Two years ago, I made a berry shortcake from Martha Stewart for a 4th of July party. With a little adapting (like not bothering to cut out stars and not using blueberries), I thought this would work great for a simple strawberry shortcake. Because the cake is so big and can't really be stored long once fully assembled, I made two smaller cakes.
Summer Shortcake (adapted from Martha Stewart Living)
Serves 12 to 15
2 1/2 cups all-purpose flour, plus more for dusting
1/4 cup granulated sugar
1 teaspoon baking powder
1 teaspoon baking soda
Salt, perhaps 1/8 tsp (Martha's recipe editor must have been having an off day. It's my cooking pet peeve when something is in the procedure but missing from the ingredient list.)
1 stick (8 tablespoons) cold unsalted butter, cut into 1/2-inch pieces
8 ounces cold cream cheese, cut into 2-inch pieces
3/4 cup buttermilk, plus more for brushing
Raw sugar or fine sanding sugar, for sprinkling
2 quarts of strawberries, hulled (small berries halved, large berries quartered)

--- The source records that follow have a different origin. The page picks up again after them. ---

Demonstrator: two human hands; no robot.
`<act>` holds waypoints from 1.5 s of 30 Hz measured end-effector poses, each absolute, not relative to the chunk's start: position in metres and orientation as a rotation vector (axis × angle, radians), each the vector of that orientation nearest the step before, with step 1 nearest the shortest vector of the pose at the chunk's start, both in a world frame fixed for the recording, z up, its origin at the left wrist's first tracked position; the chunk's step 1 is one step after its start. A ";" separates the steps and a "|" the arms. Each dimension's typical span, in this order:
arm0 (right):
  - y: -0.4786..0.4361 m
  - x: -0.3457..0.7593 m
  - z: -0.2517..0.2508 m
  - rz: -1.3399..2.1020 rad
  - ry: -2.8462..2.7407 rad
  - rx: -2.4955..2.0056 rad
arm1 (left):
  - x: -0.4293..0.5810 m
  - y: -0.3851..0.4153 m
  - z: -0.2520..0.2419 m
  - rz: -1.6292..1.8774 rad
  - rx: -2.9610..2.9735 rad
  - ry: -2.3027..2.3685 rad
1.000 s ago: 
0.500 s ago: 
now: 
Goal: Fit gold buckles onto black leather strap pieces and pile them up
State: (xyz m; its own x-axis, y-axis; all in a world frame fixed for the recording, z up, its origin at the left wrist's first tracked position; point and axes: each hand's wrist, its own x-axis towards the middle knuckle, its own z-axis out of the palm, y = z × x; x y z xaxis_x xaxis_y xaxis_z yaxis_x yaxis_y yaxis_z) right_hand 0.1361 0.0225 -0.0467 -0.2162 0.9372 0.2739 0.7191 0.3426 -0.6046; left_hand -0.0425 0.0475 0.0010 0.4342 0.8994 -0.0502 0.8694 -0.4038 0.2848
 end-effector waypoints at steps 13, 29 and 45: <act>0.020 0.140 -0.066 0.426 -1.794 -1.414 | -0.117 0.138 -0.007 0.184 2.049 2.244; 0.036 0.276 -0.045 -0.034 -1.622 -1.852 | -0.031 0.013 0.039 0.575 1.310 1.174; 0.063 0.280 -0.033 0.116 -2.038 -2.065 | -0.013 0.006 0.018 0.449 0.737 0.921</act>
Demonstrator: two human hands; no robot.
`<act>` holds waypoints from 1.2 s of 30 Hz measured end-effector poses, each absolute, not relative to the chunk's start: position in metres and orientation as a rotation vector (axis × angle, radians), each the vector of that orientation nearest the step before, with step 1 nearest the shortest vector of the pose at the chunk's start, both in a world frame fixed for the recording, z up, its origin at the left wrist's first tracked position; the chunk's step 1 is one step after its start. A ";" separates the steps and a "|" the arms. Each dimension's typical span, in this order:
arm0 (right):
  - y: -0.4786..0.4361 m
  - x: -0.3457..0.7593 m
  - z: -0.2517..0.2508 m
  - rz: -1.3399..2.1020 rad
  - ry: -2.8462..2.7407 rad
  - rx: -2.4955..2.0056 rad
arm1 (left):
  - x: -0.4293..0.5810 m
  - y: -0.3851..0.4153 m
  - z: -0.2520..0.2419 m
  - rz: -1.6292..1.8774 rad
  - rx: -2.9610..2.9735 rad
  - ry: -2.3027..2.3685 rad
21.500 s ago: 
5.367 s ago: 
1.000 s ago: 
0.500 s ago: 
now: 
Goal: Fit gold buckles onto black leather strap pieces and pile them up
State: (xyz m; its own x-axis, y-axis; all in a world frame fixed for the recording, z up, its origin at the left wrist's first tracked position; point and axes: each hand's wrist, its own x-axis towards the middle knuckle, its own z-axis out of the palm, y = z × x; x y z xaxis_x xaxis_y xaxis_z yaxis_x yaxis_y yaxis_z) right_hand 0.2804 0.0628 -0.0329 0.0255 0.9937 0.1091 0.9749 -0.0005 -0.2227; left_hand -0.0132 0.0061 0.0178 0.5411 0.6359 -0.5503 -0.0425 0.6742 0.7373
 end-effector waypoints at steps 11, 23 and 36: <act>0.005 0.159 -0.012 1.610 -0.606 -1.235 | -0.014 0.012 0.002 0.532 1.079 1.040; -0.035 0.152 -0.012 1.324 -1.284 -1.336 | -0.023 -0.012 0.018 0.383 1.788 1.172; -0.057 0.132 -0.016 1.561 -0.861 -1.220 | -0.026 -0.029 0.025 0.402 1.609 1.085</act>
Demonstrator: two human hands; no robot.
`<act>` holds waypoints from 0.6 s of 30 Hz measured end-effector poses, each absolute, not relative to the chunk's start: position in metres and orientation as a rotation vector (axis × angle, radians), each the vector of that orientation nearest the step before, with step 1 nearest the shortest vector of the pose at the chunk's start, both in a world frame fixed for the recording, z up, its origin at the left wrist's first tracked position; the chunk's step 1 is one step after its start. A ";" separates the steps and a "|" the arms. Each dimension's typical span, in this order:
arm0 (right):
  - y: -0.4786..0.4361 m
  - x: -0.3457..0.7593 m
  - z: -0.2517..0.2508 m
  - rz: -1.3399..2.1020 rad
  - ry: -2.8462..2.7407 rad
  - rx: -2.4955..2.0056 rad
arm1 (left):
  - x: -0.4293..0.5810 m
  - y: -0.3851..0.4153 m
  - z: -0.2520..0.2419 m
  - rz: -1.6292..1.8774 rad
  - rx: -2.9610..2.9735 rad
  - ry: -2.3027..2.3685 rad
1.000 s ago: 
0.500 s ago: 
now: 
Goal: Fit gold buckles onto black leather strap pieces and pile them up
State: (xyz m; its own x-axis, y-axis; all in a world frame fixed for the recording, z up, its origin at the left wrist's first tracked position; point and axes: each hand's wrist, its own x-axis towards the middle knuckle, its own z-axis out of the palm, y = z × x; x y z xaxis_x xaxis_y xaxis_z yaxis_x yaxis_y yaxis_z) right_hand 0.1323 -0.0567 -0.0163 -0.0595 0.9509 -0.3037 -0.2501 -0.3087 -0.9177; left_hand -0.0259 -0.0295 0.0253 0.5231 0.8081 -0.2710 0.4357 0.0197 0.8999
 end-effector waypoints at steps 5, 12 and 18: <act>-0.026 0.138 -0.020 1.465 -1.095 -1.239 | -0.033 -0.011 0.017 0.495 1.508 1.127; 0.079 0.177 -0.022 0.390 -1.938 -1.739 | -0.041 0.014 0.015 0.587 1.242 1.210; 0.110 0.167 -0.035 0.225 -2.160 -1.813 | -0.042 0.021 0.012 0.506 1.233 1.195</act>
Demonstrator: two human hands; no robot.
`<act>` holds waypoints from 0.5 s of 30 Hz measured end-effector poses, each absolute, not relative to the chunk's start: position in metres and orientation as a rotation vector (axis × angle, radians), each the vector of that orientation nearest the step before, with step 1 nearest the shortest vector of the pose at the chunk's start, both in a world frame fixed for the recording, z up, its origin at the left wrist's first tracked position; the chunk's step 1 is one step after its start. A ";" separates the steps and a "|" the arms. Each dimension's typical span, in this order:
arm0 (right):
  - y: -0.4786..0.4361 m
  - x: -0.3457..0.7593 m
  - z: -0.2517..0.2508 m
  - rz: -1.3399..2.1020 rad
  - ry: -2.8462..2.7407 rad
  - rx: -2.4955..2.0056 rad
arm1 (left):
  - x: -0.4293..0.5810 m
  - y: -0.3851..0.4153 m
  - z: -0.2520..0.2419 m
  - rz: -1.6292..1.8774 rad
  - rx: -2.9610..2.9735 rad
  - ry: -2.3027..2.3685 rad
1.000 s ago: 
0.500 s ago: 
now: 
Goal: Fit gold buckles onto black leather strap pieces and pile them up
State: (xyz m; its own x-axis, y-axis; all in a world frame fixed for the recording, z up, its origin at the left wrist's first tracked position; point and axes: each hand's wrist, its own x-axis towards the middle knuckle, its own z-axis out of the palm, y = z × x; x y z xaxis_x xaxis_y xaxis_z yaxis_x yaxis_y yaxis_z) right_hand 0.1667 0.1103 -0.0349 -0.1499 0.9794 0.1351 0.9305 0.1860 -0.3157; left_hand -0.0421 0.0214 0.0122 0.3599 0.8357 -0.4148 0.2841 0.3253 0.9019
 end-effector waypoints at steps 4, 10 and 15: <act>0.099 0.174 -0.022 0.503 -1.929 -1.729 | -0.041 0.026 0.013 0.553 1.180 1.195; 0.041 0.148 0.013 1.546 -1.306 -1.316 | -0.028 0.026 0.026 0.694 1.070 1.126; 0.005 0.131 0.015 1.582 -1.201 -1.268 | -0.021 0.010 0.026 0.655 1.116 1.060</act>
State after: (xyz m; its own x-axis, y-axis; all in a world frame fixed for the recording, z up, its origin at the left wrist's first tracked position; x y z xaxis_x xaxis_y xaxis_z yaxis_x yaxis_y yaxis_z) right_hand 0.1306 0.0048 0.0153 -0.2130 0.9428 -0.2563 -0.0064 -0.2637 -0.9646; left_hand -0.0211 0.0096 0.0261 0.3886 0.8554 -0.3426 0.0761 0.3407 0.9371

Only cut half the strawberries if you plan to make two shortcakes like I did.
3 tablespoons granulated sugar
2 cups (1 pint) heavy cream
Make the biscuits: Preheat oven to 450 degrees. In a food processor, pulse flour, granulated sugar, baking powder, baking soda, and salt until combined. Add butter, and pulse until largest pieces are the size of peas. Add cream cheese, and pulse again until largest pieces are the size of peas. Add buttermilk, and pulse until dough comes together. (I used my handheld pastry blender after not having much luck with my food processor -- maybe it's too small for this quantity.) Transfer to a bowl, and gently knead into a ball. Cover with plastic wrap, and let rest in the refrigerator at least 1 hour (or overnight).
Divide dough in half. Working with one portion at a time on a lightly floured work surface, pat into a disk, then roll into a 10-inch round. Transfer to baking sheets lined with parchment paper.
Because I knew we couldn't finish a whole shortcake between the two of us in one night, I made four discs instead of just two. I planned to make one small shortcake that night and a medium one the following night. You can do whatever works for the crowd or non-crowd you're serving.
Brush biscuits with buttermilk. Generously sprinkle raw or sanding sugar over tops and sides. Brush off sugar from parchment. Bake until dough has risen slightly and is golden brown, 12 to 15 minutes (if bottoms brown too quickly, reduce temperature to 400 degrees). Leave biscuits on sheets. Let cool.
Once cool, I placed two of the biscuits in a Ziploc bag with a piece of parchment between them -- sugared sides touching the parchment.
Make the filling: Combine strawberries, and 2 tablespoons sugar, and let macerate until juicy, 10 minutes.
If making two shortcakes like I did, just prepare half of the strawberries and mix with 1 TBS of sugar. (Then repeat this the following night or whenever you serve the next shortcake.)
Just before serving, beat cream to medium peaks with remaining tablespoon sugar and the vanilla.
I made the full batch of whipped cream, used half, and reserved the other half for the following night. The reserved cream held together well and did not need to be re-beaten.
Assemble the cake: Place one biscuit on a large plate. Spoon the berries and their juices on top of biscuit, then spread the whipped cream over berries. Place the other biscuit on top. Serve immediately, or refrigerate, uncovered, up to 3 hours. Don't be concerned about strawberries spilling all over the plate; it looks better that way! And you can pile some extra strawberries that have fallen off onto your plate when you serve up a piece.
Sweet strawberries and luscious cream mingle between sugared biscuits to create a fabulous dessert. The shortcake comes out firm but chewy and is the perfect cross between cake and a buttermilk biscuit. Our strawberry craving was satisfied... for now.